[What is expected] In the listing below, pick out lines with "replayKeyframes".

Segment Open

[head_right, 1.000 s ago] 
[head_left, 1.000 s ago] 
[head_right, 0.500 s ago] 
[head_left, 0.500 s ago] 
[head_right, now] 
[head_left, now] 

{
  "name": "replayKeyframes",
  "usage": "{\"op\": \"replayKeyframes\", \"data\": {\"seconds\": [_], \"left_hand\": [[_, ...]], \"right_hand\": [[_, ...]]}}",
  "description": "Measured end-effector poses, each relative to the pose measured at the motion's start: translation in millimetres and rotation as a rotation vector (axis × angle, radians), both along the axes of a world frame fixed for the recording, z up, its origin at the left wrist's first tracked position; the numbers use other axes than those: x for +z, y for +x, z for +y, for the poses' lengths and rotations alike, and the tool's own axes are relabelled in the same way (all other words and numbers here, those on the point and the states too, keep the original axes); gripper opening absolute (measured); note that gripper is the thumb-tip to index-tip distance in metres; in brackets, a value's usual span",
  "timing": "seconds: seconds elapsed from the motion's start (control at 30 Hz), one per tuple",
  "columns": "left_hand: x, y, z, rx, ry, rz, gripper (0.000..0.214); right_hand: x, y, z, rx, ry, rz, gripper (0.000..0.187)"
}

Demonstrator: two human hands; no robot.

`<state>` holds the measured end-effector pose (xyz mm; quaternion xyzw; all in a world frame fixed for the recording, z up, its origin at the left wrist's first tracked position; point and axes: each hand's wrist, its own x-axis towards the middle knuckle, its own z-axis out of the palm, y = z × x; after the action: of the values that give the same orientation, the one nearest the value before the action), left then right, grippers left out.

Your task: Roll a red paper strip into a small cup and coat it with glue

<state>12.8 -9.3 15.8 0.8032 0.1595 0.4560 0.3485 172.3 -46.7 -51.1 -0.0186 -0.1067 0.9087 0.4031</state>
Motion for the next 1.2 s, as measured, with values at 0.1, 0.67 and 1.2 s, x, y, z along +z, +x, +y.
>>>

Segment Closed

[Answer space]
  "name": "replayKeyframes",
  "usage": "{\"op\": \"replayKeyframes\", \"data\": {\"seconds\": [_], \"left_hand\": [[_, ...]], \"right_hand\": [[_, ...]]}}",

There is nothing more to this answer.